Il giudice d’appello ha dettagliatamente riportato le ragioni addotte da ciascuna delle parti nei rispettivi atti difensivi, ha evidenziato che con l’atto d’impugnazione le questioni sono state oggetto di ulteriori approfondimenti, in diritto e nel merito. Passando quindi alla decisione, ha rilevato che l’ “ordinamento dell’Associazione” non fosse conforme alle regole evincibili dall’art. 148, comma 8, del d.P.R. n. 917 del 1986, e, chiarendo le conclusioni anticipate, ha dettagliatamente spiegato le violazioni ed irregolarità rilevate: nessun associato o iscritto al libro soci risultava iscritto alla Libertas, federazione cui la ricorrente era formalmente iscritta; di contro gli unici tre nominativi indicati dalla ricorrente non erano presenti nel libro soci; non vi era traccia di partecipazione a gare e incontri sportivi, risultando altre le attività prevalenti; l’attività esercitata era riconducibile a quella tipica commerciale, di offerta ai frequentatori di prestazioni a pagamento; risultava irregolare anche la tenuta delle scritture contabili, né i maggiori costi esposti avevano riscontri; risultava corretto anche l’ammontare delle sanzioni.
La Commissione regionale ha dunque identificato, con esposizione concisa ma analitica, gli elementi da cui era evincibile l’attività prevalentemente commerciale dell’ente, e comunque l’assenza dei requisiti richiesti dalla disciplina positiva per fruire del regime fiscale agevolato.
Condivisibile o meno che sia dal punto di vista degli interessi difensivi della ricorrente, essa è corredata da una motivazione chiara, analitica, sufficiente, che esula pertanto da critiche riconducibili al vizio della apparente motivazione.
In realtà la difesa dell’ente tenta di sollecitare un riesame delle questioni, in fatto e in diritto, senza avvedersi che tale esame è riservato al giudice di merito e inibito in sede di legittimità.

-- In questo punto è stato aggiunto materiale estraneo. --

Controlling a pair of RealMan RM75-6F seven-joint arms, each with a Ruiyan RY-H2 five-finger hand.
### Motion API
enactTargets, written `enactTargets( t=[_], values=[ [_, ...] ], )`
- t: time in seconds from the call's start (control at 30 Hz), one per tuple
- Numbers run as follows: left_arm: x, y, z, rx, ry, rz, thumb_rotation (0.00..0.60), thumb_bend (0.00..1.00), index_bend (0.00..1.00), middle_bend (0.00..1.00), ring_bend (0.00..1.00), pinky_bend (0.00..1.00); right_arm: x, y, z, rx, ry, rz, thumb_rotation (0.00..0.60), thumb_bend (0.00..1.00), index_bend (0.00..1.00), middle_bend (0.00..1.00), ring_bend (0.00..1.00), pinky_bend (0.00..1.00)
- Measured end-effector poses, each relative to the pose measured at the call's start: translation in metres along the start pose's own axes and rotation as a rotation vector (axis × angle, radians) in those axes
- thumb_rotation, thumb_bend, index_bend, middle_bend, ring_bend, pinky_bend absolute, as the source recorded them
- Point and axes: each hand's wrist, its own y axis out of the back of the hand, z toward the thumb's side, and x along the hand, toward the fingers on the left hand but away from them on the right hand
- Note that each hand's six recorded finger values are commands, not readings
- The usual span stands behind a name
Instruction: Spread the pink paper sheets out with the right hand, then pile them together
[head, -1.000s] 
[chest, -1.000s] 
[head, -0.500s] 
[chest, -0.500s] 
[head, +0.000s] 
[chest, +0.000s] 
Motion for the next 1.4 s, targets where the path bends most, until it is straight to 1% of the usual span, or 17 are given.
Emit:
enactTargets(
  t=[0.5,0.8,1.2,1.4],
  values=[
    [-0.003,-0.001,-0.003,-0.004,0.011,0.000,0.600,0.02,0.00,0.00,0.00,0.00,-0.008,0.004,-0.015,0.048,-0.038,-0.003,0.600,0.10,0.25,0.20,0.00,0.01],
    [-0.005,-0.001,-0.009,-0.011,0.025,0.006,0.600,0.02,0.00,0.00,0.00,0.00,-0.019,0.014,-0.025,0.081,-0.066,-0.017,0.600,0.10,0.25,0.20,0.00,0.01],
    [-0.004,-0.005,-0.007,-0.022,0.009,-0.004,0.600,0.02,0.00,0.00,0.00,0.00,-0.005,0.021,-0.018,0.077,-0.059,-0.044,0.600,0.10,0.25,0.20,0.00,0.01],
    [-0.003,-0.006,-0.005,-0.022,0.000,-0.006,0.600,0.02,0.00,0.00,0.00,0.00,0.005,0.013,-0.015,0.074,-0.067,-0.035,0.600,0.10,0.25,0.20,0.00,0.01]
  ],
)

Il ricorso va dunque rigettato.
All’esito del giudizio segue la soccombenza della ricorrente nelle spese processuali, che si liquidano nella misura specificata in dispositivo.
P.Q.M.
Rigetta il ricorso. Condanna la ricorrente alla rifusione delle spese processuali sostenute dall’Agenzia delle entrate, che si liquidano in € 5.600,00 per competenze, oltre spese prenotate a debito.
Ai sensi dell’art. 13, comma 1 quater, d.P.R. 30 maggio 2002, n. 115 dà atto della sussistenza dei presupposti processuali per il versamento da parte del ricorrente dell’ulteriore importo a titolo di contributo unificato, nella misura pari a quello previsto per il ricorso, a norma del comma 1-bis del medesimo articolo 13, se dovuto.
Così deciso in Roma, il giorno 30 maggio 2023.
Depositato in Cancelleria il 3 agosto 2023.